What to do
What lines of the listing include the string "yellow"? Show them all.
************
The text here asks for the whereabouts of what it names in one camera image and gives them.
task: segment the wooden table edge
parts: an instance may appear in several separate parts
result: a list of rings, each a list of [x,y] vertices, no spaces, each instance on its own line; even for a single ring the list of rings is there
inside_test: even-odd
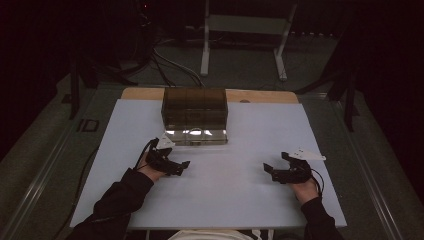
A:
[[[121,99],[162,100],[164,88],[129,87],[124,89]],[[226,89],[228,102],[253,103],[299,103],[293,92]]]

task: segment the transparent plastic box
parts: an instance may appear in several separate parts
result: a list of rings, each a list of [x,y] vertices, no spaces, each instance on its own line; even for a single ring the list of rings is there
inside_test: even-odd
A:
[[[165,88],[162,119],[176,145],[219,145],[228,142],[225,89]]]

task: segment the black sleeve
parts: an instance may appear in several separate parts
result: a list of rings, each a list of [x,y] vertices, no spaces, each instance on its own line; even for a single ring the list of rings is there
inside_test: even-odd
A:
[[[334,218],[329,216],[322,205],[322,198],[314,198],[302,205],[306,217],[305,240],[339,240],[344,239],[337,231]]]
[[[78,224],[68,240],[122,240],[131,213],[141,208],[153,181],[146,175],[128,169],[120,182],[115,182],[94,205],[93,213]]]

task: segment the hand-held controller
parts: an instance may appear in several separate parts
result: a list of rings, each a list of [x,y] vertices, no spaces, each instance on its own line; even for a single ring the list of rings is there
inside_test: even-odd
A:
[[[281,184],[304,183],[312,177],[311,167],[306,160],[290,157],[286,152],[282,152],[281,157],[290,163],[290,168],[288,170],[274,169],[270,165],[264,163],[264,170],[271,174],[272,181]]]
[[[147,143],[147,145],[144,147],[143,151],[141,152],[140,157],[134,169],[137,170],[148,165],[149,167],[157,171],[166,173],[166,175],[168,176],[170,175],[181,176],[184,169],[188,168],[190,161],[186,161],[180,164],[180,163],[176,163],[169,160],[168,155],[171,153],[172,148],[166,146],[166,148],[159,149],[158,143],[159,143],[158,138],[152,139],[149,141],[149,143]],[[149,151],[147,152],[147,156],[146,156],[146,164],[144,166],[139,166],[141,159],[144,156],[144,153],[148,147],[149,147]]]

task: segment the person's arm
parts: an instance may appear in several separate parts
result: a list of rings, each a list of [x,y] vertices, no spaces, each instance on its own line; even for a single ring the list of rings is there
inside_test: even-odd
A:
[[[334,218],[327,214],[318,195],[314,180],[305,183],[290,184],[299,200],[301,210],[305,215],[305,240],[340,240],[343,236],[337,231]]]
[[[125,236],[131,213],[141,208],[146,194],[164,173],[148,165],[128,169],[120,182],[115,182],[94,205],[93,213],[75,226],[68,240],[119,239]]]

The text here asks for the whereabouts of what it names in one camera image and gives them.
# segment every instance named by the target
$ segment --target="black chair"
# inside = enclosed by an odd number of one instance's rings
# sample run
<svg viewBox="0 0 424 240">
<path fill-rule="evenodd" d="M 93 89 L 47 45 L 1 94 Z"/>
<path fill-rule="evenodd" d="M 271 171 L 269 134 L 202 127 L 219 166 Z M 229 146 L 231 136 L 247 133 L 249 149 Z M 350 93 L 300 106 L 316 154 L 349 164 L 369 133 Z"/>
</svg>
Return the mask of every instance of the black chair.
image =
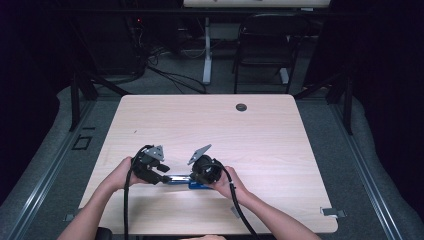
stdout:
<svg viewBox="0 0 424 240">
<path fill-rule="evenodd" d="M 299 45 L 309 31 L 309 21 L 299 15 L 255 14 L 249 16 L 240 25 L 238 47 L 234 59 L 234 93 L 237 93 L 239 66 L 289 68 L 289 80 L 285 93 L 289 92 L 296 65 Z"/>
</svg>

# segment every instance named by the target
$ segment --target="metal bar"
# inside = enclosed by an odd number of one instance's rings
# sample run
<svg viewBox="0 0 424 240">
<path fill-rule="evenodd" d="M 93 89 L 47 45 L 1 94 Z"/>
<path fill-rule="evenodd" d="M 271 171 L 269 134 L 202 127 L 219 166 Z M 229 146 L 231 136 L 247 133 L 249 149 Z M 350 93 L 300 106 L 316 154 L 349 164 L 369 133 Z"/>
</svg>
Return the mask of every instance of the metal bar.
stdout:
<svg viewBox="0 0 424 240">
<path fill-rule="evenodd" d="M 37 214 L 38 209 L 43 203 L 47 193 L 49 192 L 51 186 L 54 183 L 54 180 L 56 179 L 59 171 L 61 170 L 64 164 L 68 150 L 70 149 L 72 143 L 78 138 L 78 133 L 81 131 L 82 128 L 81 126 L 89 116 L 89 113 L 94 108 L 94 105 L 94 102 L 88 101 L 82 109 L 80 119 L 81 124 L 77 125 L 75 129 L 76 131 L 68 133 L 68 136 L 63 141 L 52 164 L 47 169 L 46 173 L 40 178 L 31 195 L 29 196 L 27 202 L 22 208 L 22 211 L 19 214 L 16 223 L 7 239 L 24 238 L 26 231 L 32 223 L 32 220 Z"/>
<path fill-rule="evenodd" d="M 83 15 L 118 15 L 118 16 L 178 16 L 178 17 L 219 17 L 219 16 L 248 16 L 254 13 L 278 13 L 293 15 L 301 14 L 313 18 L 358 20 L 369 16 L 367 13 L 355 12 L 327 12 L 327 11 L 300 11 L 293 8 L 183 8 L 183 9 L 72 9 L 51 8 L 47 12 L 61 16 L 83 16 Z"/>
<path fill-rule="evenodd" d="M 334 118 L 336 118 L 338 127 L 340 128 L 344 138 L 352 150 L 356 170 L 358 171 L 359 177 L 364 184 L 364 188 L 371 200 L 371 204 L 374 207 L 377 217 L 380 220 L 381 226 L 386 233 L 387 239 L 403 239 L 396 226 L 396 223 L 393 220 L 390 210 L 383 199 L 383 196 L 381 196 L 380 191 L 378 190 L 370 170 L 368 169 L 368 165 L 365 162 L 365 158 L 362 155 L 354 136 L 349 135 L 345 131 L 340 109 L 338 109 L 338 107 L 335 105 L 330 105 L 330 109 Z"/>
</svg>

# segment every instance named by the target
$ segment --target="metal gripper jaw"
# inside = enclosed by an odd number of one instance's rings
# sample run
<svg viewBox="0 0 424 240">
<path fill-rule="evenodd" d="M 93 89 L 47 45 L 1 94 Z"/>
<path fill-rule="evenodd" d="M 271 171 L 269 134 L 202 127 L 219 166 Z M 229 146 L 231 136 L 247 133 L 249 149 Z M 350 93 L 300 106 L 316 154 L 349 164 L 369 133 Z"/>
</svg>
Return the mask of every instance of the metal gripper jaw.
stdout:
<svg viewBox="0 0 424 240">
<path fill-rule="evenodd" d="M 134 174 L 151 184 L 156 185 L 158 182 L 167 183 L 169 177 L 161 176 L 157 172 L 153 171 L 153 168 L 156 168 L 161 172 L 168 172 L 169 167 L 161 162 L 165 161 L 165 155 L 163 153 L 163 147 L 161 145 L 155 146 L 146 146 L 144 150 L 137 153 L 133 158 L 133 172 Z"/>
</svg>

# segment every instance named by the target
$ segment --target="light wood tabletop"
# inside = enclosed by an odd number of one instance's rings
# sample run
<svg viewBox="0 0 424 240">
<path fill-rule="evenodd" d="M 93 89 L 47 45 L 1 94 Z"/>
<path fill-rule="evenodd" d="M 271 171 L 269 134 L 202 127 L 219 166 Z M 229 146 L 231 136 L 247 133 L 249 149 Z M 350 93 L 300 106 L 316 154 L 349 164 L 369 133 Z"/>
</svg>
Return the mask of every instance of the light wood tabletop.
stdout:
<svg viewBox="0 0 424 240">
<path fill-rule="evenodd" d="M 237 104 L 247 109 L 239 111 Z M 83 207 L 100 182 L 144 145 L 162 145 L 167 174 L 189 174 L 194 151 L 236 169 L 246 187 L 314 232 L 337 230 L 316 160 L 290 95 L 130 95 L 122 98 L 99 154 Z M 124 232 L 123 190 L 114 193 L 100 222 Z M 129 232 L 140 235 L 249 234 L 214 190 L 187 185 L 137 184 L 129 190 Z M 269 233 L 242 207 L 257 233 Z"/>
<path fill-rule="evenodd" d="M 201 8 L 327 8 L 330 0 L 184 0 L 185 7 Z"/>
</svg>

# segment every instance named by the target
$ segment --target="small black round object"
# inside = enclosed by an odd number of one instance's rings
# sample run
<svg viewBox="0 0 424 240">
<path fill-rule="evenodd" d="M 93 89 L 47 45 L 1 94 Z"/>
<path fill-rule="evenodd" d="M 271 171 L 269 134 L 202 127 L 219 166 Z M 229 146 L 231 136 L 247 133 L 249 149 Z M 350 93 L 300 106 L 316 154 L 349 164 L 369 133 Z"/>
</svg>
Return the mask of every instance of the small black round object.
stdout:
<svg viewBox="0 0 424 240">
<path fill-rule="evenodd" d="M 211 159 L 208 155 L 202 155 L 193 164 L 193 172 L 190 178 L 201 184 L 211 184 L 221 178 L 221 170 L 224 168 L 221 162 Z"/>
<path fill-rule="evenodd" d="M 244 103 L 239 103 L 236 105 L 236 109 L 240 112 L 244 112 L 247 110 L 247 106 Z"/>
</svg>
************
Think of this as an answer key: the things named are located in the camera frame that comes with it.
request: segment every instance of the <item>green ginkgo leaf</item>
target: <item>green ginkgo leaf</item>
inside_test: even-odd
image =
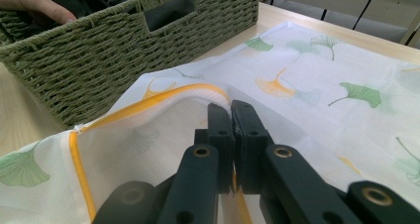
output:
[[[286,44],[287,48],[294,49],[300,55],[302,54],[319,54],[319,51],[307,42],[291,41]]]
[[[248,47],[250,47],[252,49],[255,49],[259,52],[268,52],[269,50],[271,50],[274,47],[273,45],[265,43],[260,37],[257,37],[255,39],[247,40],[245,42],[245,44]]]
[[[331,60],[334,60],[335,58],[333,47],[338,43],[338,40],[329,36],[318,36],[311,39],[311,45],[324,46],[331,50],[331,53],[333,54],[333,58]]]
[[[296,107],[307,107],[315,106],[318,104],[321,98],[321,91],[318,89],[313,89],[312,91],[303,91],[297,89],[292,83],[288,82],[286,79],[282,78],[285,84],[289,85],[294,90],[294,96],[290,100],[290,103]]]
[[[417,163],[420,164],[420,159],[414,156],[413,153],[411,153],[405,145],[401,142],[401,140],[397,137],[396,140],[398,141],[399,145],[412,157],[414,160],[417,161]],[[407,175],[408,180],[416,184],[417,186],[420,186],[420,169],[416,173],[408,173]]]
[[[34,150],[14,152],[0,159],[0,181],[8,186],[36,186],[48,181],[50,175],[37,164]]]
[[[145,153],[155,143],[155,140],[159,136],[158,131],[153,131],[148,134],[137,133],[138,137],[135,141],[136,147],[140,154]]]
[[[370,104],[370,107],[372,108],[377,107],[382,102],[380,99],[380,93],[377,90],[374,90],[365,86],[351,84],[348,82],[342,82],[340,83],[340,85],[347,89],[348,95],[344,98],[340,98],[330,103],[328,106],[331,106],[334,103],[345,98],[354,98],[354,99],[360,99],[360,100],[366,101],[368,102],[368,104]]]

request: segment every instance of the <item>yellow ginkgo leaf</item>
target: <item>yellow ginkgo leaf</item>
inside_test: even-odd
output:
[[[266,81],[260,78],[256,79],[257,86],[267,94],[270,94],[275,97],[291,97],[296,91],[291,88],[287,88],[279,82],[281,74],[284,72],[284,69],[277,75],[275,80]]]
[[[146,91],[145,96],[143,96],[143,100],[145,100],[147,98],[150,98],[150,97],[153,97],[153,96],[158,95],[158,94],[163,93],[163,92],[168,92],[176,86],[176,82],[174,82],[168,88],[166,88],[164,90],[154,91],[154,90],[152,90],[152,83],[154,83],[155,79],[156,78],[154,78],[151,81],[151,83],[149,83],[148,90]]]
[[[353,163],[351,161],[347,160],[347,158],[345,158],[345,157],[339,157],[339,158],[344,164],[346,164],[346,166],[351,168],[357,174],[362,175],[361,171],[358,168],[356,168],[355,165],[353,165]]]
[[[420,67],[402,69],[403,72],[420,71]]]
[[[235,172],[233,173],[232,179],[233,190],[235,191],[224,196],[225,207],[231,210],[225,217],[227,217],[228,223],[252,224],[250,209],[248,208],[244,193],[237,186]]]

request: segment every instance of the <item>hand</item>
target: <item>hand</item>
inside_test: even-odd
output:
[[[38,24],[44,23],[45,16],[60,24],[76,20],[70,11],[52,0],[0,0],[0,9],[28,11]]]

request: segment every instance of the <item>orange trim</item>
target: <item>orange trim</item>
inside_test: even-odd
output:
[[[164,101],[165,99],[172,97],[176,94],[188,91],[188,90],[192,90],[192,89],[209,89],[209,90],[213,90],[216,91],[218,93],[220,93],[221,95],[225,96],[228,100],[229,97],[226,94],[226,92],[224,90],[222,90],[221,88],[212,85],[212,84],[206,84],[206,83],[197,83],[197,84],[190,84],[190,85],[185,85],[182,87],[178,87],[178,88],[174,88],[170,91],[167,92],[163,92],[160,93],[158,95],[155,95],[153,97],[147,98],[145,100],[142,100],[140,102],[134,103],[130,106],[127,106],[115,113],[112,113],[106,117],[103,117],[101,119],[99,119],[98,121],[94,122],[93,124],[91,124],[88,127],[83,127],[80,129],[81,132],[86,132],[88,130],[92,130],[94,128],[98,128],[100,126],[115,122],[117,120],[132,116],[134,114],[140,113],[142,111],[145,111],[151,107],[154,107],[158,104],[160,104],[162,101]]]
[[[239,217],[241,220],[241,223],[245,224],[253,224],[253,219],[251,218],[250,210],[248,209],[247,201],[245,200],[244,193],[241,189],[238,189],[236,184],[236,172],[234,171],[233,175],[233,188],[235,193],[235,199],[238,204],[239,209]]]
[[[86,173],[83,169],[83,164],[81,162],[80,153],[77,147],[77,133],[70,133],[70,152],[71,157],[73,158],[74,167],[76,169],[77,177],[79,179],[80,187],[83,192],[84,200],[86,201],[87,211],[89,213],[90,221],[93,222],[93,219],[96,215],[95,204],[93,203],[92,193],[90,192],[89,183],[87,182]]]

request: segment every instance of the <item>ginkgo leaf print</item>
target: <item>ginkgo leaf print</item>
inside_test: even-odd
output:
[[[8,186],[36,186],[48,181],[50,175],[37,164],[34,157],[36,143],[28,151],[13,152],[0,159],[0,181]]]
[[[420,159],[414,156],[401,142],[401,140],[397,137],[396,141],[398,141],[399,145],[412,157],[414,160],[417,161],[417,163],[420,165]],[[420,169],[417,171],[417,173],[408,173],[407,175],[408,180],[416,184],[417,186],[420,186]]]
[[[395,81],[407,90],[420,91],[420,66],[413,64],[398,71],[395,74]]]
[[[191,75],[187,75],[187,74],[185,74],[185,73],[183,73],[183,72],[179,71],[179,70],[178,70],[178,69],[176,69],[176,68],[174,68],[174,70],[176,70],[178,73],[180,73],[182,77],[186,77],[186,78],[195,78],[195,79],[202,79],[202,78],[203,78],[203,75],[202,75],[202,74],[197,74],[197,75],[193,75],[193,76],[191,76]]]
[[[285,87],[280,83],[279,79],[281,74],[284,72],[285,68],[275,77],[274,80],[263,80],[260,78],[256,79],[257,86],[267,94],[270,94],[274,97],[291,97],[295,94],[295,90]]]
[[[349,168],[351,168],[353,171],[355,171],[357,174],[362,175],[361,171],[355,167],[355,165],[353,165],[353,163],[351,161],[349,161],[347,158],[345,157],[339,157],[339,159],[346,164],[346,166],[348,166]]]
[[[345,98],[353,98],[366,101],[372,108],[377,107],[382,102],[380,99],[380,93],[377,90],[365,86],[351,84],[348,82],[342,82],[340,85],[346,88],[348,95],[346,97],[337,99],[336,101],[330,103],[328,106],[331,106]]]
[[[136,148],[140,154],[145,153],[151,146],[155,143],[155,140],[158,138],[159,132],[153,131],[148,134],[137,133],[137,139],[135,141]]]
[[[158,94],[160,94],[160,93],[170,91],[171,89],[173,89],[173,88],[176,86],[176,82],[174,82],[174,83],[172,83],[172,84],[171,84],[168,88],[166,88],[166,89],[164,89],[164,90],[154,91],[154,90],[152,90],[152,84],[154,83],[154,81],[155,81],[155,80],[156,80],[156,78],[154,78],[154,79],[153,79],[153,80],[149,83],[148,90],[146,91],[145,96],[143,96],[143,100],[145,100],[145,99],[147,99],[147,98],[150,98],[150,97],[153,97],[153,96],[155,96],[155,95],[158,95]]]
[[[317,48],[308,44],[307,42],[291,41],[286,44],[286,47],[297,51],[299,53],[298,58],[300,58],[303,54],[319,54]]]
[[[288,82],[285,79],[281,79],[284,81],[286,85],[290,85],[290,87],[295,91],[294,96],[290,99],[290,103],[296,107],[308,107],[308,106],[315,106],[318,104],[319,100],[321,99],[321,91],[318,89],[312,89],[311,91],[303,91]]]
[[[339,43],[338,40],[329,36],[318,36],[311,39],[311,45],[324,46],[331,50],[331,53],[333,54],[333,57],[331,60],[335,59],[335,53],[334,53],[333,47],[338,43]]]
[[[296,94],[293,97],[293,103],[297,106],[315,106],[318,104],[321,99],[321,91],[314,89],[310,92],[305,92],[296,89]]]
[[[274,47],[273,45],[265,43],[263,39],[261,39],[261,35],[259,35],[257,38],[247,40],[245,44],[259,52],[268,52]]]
************
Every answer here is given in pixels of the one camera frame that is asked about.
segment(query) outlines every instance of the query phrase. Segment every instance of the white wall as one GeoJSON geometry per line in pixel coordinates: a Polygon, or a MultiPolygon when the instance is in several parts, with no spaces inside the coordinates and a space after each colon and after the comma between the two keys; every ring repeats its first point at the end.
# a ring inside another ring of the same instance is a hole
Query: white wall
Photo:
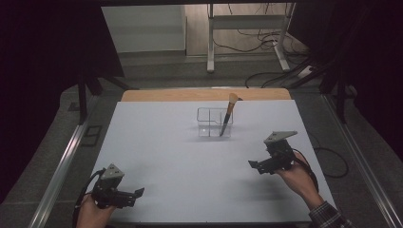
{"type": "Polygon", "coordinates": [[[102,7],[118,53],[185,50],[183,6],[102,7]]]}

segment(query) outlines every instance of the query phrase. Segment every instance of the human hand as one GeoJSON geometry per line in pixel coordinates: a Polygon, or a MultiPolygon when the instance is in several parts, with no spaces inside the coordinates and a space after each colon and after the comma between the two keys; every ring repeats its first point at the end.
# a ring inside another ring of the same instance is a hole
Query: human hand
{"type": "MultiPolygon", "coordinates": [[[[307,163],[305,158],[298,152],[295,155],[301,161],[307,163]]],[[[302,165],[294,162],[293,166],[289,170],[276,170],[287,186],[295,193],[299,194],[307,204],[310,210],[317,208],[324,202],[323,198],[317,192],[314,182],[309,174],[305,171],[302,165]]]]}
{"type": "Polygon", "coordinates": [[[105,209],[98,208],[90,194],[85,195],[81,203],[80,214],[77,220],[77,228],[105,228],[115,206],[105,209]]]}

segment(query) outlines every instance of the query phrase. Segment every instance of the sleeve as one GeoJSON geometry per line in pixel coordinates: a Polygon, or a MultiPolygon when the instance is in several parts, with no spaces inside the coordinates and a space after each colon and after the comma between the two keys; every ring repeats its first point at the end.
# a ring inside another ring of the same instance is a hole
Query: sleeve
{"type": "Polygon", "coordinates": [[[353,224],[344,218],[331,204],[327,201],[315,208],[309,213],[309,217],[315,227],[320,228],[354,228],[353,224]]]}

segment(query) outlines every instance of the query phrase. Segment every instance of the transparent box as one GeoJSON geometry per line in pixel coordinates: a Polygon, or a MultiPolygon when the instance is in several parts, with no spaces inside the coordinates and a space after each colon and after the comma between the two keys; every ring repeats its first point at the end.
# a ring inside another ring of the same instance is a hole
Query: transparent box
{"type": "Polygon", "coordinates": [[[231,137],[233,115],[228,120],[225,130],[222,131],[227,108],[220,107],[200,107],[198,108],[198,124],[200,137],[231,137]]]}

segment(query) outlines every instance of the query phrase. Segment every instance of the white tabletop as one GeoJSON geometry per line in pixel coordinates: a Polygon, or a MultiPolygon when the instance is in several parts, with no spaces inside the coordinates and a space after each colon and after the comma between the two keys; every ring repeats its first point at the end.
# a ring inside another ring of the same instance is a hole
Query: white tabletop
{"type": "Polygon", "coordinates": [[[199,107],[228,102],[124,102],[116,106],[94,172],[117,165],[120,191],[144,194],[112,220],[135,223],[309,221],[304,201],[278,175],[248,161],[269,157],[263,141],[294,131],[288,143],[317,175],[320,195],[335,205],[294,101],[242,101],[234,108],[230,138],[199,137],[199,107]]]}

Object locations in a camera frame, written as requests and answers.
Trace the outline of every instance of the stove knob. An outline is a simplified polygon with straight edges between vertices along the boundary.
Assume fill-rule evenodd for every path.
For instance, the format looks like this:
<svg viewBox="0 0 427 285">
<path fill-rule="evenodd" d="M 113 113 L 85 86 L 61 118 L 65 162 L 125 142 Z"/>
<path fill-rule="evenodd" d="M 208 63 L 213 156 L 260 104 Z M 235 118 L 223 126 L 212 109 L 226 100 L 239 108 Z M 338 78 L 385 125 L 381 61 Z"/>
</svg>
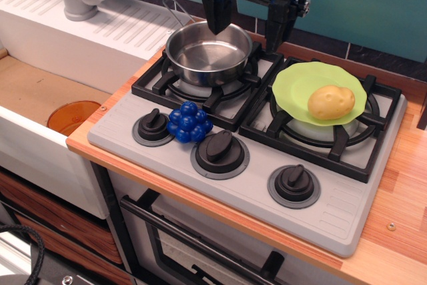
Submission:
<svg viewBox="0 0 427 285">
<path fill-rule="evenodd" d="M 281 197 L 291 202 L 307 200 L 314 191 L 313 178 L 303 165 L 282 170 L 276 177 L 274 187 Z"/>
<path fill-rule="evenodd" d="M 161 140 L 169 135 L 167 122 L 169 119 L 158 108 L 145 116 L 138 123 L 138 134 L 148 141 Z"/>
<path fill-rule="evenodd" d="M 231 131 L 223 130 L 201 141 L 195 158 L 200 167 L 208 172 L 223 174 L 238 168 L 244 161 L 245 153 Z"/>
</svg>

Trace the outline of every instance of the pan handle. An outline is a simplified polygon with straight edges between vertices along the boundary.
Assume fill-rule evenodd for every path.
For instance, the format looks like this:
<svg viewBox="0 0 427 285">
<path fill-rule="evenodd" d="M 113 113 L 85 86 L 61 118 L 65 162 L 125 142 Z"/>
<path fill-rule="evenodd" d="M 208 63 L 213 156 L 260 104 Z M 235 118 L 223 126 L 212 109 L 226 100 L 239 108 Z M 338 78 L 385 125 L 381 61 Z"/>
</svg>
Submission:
************
Answer to the problem
request: segment every instance of the <item>yellow ginkgo leaf</item>
target: <item>yellow ginkgo leaf</item>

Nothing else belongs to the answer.